- **EXERCISE PROMPT**: In the records below, find the line that contains "This entry pairs" and the line that contains "Give the segmentation of the right"; write out exactly those two lines and everything between them, without the pictures.

= = = = =

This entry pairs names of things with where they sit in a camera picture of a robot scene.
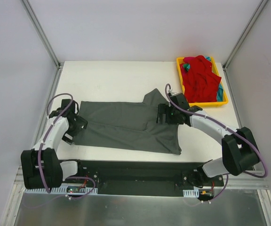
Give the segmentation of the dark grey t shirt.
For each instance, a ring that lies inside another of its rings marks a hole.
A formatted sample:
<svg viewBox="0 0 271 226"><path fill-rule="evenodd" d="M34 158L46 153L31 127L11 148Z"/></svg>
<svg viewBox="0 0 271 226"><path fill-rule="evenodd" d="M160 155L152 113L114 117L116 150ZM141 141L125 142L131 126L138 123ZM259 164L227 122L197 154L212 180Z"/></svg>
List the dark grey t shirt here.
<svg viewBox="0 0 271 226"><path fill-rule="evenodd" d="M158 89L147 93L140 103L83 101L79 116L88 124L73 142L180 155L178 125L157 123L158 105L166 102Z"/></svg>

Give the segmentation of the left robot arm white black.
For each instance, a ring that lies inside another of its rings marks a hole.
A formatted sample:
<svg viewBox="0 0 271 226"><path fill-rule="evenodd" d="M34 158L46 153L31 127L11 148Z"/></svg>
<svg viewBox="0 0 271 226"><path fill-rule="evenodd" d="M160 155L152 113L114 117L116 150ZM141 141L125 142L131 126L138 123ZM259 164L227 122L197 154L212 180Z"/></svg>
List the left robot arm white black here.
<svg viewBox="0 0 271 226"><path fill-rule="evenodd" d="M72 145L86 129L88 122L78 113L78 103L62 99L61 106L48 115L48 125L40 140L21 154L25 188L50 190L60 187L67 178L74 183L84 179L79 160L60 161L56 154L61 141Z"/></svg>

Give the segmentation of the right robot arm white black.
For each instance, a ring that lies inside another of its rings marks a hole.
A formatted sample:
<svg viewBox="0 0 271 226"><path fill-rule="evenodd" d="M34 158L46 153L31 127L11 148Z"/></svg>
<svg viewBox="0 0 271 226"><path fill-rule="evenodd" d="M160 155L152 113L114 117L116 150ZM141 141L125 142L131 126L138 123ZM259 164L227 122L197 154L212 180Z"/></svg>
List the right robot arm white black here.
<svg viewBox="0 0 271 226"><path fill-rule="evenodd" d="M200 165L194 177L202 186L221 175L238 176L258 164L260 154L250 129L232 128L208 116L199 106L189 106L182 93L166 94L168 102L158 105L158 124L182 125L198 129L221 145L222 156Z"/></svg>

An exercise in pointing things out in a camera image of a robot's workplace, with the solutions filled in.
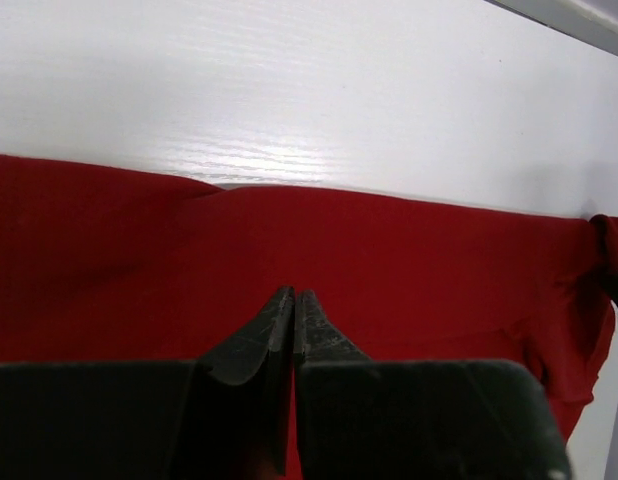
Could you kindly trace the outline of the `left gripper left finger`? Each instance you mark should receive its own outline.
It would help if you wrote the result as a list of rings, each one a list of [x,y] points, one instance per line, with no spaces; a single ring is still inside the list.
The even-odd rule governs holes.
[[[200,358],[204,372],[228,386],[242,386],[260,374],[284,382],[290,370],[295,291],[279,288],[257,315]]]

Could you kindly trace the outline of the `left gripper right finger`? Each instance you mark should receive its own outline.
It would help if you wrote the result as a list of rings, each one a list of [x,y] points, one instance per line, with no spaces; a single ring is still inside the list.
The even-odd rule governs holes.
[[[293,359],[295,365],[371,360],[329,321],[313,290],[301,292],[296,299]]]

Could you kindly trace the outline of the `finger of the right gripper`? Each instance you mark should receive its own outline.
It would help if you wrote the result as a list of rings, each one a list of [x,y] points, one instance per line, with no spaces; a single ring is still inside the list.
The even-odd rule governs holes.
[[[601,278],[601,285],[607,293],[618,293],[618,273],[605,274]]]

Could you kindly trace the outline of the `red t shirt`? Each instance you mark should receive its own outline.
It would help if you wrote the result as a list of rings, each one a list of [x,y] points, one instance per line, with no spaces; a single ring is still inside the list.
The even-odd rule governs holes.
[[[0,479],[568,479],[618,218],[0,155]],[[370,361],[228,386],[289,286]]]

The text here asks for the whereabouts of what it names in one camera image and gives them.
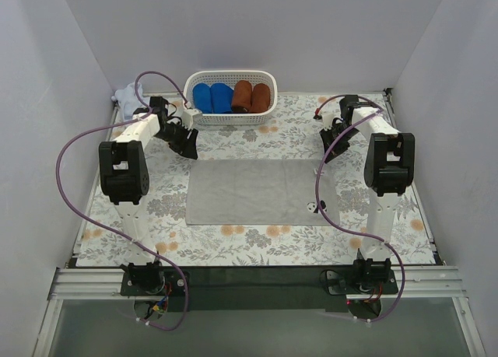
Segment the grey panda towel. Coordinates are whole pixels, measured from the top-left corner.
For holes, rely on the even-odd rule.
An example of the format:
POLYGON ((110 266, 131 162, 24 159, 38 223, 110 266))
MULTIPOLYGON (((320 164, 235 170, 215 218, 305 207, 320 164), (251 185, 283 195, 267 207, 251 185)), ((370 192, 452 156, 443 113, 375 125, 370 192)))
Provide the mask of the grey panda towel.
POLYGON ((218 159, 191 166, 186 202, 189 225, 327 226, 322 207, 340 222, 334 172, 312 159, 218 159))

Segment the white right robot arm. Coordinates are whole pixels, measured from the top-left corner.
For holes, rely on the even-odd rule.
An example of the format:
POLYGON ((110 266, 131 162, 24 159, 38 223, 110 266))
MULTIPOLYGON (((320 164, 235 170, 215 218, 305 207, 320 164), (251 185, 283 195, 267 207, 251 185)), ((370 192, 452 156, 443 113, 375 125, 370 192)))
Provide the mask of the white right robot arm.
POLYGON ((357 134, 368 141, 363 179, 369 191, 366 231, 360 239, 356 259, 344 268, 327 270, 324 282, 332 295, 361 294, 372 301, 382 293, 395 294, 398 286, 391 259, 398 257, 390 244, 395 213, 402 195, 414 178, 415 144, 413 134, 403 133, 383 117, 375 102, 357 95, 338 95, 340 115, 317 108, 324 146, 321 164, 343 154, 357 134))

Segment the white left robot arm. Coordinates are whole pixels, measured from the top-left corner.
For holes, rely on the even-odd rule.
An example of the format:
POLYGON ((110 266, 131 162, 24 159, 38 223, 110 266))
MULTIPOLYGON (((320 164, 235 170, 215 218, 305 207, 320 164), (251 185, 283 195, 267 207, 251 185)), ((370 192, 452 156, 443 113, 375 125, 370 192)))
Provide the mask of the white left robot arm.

= = = = =

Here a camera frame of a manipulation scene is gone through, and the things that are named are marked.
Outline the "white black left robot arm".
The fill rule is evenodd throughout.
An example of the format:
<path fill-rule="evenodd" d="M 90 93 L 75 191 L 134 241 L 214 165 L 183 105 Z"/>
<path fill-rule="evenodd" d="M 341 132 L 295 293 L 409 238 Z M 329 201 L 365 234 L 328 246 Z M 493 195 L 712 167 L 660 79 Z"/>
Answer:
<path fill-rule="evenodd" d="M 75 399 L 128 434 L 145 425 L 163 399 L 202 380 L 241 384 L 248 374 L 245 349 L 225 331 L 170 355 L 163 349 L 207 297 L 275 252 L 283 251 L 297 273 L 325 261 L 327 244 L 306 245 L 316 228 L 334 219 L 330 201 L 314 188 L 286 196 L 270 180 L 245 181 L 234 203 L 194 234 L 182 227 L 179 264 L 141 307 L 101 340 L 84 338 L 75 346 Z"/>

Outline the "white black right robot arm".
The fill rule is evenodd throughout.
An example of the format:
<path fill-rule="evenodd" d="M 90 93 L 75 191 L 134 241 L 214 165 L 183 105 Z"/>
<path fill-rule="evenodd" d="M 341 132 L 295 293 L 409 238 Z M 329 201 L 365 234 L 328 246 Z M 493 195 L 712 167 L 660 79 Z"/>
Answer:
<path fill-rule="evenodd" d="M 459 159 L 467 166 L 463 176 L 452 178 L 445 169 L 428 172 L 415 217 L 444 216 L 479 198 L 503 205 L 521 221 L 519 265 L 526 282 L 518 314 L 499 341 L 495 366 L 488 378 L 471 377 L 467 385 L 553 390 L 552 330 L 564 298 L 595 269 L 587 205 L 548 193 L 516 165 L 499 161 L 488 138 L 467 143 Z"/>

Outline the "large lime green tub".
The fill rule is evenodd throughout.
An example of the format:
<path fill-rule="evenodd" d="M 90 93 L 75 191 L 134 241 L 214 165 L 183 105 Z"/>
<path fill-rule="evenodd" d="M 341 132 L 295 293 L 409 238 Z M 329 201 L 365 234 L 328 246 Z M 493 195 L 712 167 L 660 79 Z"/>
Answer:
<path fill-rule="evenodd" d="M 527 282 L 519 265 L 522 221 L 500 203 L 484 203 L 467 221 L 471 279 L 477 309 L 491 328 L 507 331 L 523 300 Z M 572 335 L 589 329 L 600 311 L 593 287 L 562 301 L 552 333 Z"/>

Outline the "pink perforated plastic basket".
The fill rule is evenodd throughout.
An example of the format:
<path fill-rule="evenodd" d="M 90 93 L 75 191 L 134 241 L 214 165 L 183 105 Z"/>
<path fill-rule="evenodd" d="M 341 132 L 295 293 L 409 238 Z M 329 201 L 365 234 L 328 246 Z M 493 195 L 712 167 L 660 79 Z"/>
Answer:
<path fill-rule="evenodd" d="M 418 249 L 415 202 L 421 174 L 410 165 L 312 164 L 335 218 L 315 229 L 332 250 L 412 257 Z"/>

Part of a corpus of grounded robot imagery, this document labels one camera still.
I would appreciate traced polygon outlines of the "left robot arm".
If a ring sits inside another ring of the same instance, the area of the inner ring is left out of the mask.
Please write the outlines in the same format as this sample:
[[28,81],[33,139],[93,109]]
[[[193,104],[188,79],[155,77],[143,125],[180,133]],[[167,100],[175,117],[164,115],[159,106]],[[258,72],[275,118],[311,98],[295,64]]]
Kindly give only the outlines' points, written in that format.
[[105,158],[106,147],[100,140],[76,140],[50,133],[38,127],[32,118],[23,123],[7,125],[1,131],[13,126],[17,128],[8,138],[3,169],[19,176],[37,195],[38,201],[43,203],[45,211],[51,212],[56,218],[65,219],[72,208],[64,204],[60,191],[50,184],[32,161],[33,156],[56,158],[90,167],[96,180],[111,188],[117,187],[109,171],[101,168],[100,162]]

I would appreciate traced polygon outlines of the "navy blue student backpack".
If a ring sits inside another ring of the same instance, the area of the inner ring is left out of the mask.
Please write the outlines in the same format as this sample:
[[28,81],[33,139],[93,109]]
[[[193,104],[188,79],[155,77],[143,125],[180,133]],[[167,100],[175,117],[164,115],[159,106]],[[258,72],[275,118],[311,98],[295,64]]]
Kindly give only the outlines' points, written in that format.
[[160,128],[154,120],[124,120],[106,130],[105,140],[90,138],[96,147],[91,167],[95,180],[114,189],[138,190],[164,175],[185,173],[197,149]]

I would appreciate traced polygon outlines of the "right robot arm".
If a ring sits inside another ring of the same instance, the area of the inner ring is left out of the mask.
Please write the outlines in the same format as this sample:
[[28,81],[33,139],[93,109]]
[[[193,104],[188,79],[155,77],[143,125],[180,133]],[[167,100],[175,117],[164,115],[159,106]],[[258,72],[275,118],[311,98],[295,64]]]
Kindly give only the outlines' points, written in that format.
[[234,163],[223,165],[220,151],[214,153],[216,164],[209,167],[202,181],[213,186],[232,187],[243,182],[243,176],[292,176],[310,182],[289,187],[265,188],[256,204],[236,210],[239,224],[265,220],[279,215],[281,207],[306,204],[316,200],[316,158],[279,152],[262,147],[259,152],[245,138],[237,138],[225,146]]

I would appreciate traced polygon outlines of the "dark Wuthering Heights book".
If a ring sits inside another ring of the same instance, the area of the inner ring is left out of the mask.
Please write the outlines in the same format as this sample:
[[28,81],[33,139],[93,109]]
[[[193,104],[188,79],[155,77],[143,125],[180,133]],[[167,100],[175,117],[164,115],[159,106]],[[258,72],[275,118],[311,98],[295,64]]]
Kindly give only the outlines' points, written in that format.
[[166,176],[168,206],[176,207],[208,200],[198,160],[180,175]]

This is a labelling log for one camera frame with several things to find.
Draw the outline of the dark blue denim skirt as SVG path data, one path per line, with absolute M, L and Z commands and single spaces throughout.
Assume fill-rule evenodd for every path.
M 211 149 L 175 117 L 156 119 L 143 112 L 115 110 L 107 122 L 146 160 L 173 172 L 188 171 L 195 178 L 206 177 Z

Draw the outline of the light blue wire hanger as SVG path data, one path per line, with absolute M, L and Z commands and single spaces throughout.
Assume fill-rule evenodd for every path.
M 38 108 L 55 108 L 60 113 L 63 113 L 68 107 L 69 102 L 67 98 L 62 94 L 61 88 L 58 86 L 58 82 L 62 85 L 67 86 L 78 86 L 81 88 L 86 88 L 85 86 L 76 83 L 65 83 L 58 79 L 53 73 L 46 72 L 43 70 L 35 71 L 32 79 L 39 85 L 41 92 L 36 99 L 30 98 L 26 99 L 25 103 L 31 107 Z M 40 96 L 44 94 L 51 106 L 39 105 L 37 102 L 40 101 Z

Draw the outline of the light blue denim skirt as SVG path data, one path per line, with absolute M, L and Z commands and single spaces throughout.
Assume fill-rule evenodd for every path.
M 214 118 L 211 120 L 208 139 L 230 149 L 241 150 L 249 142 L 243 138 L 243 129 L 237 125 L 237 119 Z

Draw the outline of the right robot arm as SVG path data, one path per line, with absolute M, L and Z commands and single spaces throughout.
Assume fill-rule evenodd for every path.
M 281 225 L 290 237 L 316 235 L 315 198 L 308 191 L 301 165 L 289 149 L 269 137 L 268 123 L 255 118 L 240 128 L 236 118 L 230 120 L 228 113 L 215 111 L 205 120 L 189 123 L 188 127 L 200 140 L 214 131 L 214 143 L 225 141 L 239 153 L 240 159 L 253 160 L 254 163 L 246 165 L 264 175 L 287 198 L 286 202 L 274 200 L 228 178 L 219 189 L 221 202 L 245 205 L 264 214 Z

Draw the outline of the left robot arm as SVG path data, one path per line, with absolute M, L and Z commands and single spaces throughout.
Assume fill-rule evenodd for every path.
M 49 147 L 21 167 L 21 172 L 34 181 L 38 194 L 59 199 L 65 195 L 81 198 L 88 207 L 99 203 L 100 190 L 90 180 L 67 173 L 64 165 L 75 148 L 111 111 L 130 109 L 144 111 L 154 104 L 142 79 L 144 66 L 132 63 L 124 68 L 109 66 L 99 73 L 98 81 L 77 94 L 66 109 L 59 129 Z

= = = = =

- **TASK RESPONSE**:
This entry pairs names of things with where they sit in a camera picture of a robot scene.
Give the segmentation of the dark grey t shirt.
For each instance, a ring that lies inside another of its rings marks a hole.
A formatted sample:
<svg viewBox="0 0 271 226"><path fill-rule="evenodd" d="M34 158L46 153L31 127L11 148Z"/></svg>
<svg viewBox="0 0 271 226"><path fill-rule="evenodd" d="M160 155L152 113L114 117L116 150ZM141 141L125 142L131 126L138 123ZM259 164L227 122L197 154L212 180Z"/></svg>
List the dark grey t shirt here.
<svg viewBox="0 0 271 226"><path fill-rule="evenodd" d="M158 89L147 93L140 103L83 101L79 116L88 124L73 142L180 155L178 125L157 123L158 105L166 102Z"/></svg>

Give the segmentation of the left robot arm white black.
For each instance, a ring that lies inside another of its rings marks a hole.
A formatted sample:
<svg viewBox="0 0 271 226"><path fill-rule="evenodd" d="M34 158L46 153L31 127L11 148Z"/></svg>
<svg viewBox="0 0 271 226"><path fill-rule="evenodd" d="M160 155L152 113L114 117L116 150ZM141 141L125 142L131 126L138 123ZM259 164L227 122L197 154L212 180Z"/></svg>
List the left robot arm white black here.
<svg viewBox="0 0 271 226"><path fill-rule="evenodd" d="M72 145L86 129L88 122L78 113L78 103L62 99L61 106L48 115L48 125L40 140L21 154L25 188L50 190L60 187L67 178L74 183L84 179L79 160L60 161L56 154L61 141Z"/></svg>

Give the segmentation of the right robot arm white black.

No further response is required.